Le modèle de la Colombie-Britannique, en place depuis 1990, aurait été un bon modèle à suivre. Le gouvernement a laissé entendre qu'il pourrait s'en inspirer. Mais pour ce qui est des enchères sur l'exploration, ce sera difficile.

En effet, les permis d'exploration québécois sont assortis d'un droit exclusif d'exploitation pendant 20 ans, renouvelable. «Tout le territoire intéressant est déjà visé par un permis, dit M. L'Homme. La seule façon qu'on a pour se reprendre, c'est avec les redevances. Et si on se fie à ce qu'on fait jusqu'ici dans les forêts et les mines, on n'ira pas chercher une fortune là-dedans.»

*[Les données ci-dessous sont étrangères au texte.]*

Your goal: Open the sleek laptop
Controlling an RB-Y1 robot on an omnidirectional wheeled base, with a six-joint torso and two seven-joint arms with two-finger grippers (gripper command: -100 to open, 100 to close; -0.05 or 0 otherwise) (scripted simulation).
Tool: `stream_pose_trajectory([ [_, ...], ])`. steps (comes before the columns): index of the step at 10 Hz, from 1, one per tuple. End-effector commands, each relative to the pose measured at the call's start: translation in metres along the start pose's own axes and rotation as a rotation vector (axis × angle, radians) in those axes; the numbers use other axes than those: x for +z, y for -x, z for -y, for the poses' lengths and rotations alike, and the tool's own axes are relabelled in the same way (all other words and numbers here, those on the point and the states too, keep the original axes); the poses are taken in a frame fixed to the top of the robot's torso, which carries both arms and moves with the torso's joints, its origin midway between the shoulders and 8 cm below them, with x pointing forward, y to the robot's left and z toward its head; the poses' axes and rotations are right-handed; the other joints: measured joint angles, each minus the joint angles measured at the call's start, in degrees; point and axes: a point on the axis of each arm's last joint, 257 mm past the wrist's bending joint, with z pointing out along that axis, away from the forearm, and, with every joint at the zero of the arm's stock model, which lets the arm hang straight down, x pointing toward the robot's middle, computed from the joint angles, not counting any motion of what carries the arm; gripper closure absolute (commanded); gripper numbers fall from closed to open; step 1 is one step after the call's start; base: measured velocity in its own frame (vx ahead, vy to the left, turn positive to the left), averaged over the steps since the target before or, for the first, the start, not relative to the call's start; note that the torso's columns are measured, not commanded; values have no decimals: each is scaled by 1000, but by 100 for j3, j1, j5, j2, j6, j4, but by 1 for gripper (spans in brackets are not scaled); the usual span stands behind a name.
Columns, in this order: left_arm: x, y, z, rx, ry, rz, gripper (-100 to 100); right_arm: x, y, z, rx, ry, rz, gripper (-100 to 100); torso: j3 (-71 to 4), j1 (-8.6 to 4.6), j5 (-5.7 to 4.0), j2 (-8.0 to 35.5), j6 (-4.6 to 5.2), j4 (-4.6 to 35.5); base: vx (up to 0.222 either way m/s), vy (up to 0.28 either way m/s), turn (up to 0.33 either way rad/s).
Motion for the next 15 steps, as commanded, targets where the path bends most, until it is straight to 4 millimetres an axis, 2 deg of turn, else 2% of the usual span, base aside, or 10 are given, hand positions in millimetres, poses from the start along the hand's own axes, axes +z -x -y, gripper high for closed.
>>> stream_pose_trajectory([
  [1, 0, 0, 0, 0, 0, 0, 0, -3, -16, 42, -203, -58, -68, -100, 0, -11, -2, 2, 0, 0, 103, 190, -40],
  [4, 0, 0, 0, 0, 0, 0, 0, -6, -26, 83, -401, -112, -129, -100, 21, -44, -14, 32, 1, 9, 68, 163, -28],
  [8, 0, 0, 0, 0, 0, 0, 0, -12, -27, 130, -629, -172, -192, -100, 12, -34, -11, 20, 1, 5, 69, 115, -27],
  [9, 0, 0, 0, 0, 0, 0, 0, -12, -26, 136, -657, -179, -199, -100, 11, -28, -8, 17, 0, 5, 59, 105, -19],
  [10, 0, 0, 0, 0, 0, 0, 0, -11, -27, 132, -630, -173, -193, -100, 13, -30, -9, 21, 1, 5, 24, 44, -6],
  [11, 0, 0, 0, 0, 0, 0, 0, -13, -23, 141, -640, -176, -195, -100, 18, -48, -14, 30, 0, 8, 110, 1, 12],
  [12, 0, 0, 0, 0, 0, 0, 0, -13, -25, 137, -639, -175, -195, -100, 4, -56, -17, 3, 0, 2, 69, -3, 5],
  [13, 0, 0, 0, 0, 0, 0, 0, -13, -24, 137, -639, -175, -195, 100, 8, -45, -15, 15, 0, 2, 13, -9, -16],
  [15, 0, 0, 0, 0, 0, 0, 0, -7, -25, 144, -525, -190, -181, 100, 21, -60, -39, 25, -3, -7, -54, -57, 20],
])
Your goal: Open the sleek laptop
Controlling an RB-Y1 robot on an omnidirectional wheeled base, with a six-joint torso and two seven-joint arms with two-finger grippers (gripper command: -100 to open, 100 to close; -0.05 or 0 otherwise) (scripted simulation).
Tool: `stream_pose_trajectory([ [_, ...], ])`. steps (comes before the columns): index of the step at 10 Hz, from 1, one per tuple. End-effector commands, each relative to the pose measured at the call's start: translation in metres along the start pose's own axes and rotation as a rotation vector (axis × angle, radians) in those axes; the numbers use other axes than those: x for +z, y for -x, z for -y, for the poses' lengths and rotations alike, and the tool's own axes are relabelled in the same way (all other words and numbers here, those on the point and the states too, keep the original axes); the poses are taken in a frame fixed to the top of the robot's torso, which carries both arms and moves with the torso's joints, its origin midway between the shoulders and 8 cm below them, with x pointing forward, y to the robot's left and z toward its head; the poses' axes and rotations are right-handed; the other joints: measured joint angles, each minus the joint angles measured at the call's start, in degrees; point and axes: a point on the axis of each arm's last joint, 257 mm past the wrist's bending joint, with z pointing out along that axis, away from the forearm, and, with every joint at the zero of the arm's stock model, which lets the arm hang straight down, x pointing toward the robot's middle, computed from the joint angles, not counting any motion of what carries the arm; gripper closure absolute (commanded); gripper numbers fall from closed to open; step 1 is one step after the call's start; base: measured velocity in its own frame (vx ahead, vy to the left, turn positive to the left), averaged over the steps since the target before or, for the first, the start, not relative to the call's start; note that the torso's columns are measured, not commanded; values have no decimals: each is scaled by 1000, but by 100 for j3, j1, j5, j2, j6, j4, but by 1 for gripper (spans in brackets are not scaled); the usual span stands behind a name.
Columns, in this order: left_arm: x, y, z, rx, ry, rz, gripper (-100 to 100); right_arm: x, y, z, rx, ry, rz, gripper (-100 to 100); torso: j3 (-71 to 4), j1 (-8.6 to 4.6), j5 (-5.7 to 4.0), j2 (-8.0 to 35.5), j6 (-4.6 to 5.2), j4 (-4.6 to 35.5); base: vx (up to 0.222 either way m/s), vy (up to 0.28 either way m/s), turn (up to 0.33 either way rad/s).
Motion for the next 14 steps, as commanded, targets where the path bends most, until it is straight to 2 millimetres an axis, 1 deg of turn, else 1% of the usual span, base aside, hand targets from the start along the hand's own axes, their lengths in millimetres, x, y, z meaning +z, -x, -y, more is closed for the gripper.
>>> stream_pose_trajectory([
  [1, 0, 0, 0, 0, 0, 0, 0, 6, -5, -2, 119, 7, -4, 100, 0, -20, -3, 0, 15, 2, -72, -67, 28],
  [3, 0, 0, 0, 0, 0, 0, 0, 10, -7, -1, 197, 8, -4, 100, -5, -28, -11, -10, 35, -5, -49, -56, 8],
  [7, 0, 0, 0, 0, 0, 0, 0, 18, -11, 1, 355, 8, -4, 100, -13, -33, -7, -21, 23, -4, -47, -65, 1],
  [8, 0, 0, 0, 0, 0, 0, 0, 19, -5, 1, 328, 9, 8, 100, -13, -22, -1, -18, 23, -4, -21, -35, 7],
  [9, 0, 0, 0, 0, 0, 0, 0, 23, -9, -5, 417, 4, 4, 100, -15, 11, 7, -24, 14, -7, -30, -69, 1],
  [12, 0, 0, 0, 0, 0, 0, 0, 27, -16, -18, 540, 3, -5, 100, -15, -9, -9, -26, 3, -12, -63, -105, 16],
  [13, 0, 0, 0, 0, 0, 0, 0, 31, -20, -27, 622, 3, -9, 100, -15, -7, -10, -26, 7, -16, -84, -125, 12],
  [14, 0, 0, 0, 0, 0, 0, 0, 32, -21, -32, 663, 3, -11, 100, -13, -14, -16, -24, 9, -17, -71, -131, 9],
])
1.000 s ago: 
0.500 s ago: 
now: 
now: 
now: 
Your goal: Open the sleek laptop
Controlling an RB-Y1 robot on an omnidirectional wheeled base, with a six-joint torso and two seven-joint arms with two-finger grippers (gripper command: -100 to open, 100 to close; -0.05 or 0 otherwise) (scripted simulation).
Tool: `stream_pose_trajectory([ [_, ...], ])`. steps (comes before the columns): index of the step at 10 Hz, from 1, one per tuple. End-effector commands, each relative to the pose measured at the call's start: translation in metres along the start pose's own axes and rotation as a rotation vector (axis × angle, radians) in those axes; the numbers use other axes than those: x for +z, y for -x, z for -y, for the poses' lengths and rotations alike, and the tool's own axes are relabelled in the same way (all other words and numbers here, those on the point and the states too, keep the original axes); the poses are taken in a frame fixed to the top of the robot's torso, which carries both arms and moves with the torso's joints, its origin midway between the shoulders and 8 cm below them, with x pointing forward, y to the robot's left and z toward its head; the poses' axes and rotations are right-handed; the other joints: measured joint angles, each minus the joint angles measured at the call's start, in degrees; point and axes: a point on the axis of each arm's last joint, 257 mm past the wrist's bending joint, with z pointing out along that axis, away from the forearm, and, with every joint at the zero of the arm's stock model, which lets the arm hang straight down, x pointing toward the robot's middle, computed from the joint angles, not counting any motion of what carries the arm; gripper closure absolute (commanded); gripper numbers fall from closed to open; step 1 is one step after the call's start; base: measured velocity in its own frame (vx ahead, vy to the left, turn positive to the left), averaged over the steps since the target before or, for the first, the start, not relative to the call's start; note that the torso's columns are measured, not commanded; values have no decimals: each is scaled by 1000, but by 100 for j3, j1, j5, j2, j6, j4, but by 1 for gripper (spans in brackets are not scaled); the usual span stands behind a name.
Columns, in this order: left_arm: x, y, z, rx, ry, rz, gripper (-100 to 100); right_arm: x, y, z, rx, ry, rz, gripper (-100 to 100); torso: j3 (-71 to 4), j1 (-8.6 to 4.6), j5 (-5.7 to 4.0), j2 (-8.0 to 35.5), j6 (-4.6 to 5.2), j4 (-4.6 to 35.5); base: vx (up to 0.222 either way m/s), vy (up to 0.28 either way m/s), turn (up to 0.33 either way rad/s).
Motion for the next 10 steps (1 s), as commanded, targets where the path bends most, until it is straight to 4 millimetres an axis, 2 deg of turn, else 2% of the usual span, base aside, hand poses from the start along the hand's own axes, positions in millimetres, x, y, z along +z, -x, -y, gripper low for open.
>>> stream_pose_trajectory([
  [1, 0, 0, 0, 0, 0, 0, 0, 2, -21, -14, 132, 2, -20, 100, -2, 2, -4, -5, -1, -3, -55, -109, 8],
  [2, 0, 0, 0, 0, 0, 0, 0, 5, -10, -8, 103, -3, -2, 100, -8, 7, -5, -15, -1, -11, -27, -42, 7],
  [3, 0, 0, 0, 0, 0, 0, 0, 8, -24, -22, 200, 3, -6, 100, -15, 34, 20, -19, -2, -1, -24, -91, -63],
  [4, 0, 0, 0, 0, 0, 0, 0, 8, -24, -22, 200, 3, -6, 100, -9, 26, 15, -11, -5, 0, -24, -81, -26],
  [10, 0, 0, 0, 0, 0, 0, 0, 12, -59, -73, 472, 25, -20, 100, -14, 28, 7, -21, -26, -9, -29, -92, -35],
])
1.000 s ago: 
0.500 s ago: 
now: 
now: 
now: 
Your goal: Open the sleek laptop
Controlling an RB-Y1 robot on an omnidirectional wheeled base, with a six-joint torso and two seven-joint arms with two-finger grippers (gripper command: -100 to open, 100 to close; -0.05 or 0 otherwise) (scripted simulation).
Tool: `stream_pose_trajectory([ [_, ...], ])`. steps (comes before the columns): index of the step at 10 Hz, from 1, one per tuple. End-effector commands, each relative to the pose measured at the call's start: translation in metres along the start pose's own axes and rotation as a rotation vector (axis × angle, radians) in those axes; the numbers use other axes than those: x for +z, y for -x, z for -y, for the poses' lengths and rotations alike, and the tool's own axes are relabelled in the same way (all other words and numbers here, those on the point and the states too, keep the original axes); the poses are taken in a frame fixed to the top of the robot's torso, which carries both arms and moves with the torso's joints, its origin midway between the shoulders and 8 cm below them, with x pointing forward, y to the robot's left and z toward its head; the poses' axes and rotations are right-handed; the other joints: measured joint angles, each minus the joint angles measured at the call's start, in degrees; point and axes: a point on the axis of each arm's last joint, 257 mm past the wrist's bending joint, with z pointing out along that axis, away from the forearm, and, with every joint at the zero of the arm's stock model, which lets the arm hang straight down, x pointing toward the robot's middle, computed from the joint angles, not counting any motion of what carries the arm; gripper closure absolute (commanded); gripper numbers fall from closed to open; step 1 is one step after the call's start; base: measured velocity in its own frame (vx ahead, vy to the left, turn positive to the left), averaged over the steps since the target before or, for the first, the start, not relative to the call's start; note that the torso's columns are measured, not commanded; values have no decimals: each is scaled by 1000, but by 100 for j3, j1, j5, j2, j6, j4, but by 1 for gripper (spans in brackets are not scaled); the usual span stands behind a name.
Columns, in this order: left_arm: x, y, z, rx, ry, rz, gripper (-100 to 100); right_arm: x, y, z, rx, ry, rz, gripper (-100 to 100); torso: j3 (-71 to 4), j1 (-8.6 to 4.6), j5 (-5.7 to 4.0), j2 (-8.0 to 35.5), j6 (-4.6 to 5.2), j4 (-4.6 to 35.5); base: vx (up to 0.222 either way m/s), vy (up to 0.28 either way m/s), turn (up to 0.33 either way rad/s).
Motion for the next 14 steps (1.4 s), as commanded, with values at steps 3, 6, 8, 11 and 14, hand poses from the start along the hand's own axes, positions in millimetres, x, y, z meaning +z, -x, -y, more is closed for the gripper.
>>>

En laissant en place le régime désuet de la Loi sur les mines, le Québec s'est privé d'une richesse collective au profit des investisseurs privés, affirme-t-il. «On est des triples cons, dit M. L'Homme, qui est ingénieur et économiste. Les prospecteurs et les entreprises partent carrément avec la caisse.»

Selon Daniel Breton, président de MCN21, les Québécois se sont fait avoir: «Présentement, le gouvernement du Québec et l'industrie ne travaillent pas pour l'enrichissement collectif des Québécois, dit-il. C'est évident. Ils parlent de créer de la richesse. C'est plutôt créer quelques riches au détriment de la collectivité québécoise.»